Local businesses and residents are pushing back on a new development in the 9th and 9th neighborhood they say will make parking increasingly difficult.
Members of the Salt Lake City council say they had good intentions when they voted in 2013 to pass an ordinance that allows developers to skimp on parking. They envisioned neighborhoods of cyclists and public transit devotees who don’t own a car. What they got was a group of irritated business owners and residents who say a new development in place of the empty Mutual Beauty Supply store on 9th and 9th will make parking nearly impossible.
Salt Lake City Councilor Erin Mendenhall says the decision which was made prior to her tenure on the council, was premature.
“I want transit oriented development,” Mendenhall says. “I want to not need to own a car. But it’s really a stretch for us to become a city that doesn’t need a car.

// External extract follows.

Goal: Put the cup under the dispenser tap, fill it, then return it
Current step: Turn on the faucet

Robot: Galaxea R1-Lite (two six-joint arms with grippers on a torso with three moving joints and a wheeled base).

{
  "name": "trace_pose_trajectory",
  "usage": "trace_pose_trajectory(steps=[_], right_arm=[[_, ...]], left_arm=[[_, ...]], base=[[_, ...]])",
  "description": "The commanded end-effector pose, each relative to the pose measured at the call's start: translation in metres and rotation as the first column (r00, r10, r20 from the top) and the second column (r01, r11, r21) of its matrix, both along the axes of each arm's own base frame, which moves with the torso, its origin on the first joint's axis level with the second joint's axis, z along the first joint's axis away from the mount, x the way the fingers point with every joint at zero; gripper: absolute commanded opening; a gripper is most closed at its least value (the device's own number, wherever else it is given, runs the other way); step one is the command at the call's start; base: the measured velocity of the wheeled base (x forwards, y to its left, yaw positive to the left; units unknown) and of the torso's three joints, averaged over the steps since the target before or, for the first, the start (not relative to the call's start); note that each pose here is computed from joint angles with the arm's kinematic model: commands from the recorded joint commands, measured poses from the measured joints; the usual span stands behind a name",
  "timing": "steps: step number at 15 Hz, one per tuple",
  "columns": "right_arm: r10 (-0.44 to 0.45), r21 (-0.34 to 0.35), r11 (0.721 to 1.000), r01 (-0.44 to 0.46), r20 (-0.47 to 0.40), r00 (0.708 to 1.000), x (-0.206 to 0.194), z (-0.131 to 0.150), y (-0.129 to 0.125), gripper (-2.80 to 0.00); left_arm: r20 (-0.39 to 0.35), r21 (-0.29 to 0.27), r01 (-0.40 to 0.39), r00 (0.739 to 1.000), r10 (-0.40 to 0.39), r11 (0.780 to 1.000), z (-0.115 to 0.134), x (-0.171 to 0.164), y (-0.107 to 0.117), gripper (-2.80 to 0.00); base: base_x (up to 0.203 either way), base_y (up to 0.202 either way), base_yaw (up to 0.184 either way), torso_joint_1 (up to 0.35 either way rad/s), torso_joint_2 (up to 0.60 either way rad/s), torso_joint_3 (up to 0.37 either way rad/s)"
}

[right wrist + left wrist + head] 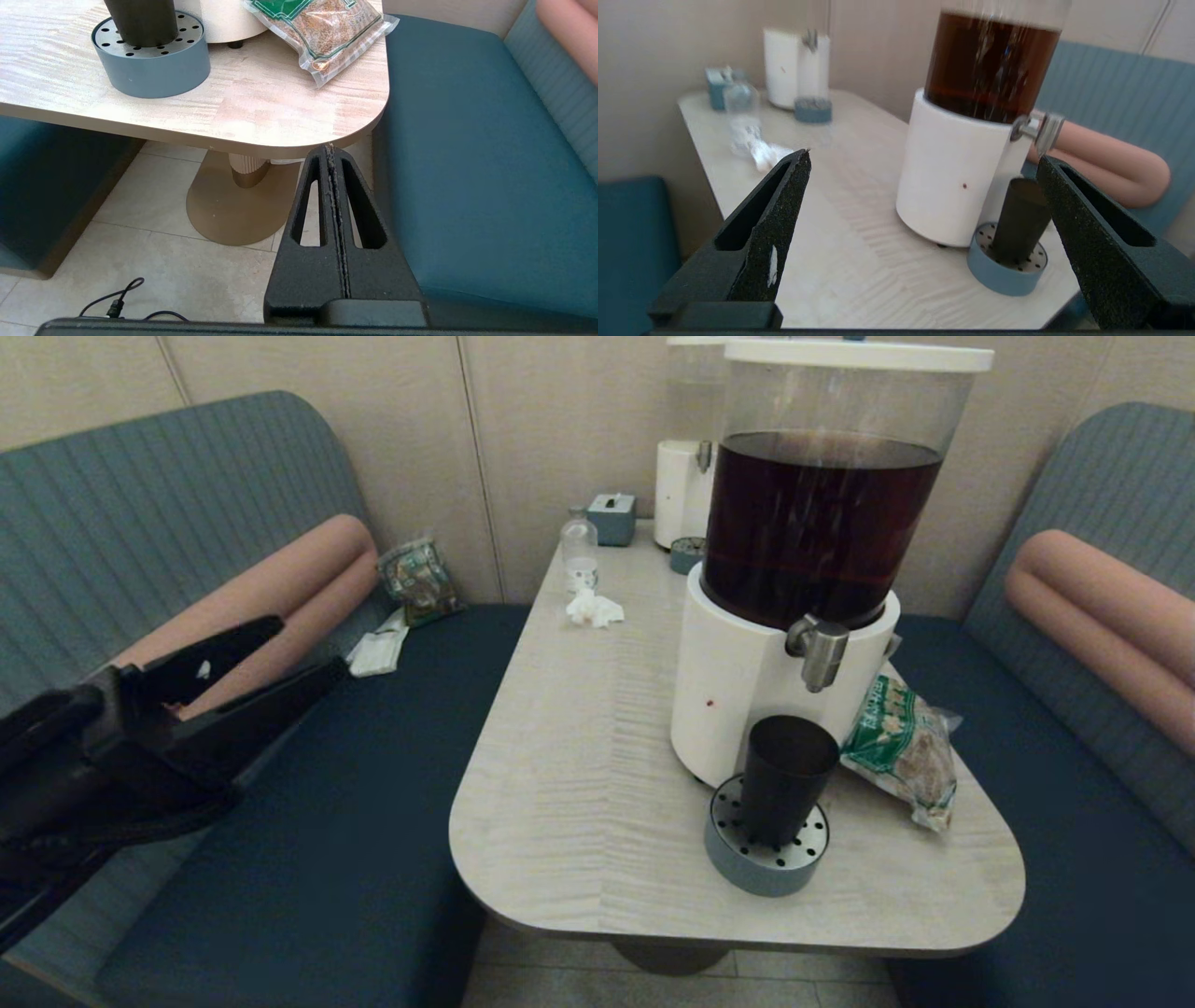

We’re not there yet by and large.
Tessa Arneson owns 9th and 9th Pilates. She has signed on to an appeal the community council has filed to stop the project. Arneson says the community council might take the case to district court if the appeal is denied.
“We are not opposed to having multi-use and high density residential on this block,” Arneson says. “It’s not the added people. It is really a lot more about the parking issue.”
The ordinance allows residential developers to drop parking to one stall per two units.
The planning commission is reviewing the rule, which Mendenhall says she would like to change.